* **EXERCISE PROMPT**
Go through the data below and return each line where the string "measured" occurs.

* **INFORMATION PROVIDED**
-- Opening Marker --

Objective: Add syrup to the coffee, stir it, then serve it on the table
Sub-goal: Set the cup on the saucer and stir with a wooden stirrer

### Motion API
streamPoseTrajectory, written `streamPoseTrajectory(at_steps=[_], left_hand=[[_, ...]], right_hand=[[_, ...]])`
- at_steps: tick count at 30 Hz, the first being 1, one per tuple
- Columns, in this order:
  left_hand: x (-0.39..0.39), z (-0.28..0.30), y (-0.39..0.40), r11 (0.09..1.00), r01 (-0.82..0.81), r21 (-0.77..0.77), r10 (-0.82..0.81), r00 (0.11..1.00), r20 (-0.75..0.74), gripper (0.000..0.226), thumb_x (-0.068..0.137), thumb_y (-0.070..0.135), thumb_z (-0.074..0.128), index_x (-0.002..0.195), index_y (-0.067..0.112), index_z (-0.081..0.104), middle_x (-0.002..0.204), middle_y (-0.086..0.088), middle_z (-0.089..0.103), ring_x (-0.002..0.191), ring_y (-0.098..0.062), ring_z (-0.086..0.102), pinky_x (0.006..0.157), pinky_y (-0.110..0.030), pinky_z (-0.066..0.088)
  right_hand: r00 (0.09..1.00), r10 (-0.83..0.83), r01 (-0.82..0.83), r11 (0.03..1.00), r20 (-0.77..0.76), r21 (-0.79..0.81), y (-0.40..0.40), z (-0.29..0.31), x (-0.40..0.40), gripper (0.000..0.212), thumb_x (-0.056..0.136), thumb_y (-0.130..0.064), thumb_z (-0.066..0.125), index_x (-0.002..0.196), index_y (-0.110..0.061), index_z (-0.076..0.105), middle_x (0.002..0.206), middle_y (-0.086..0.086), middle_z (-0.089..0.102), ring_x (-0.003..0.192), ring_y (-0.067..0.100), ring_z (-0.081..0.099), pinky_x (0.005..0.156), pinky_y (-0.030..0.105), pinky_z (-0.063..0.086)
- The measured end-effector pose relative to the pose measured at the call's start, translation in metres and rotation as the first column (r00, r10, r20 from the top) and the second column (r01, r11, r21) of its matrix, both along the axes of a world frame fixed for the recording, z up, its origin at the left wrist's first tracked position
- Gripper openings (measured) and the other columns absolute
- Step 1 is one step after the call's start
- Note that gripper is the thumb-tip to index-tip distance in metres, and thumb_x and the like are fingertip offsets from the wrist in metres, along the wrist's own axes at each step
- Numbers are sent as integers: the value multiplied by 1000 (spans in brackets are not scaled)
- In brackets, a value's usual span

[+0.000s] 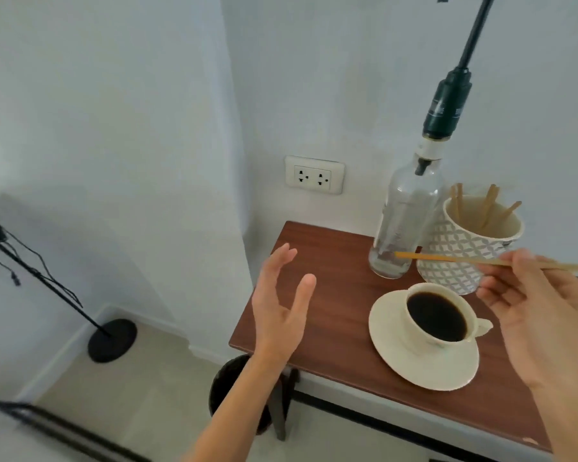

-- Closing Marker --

* **EXPECTED OUTPUT**
- The measured end-effector pose relative to the pose measured at the call's start, translation in metres and rotation as the first column (r00, r10, r20 from the top) and the second column (r01, r11, r21) of its matrix, both along the axes of a world frame fixed for the recording, z up, its origin at the left wrist's first tracked position
- Gripper openings (measured) and the other columns absolute

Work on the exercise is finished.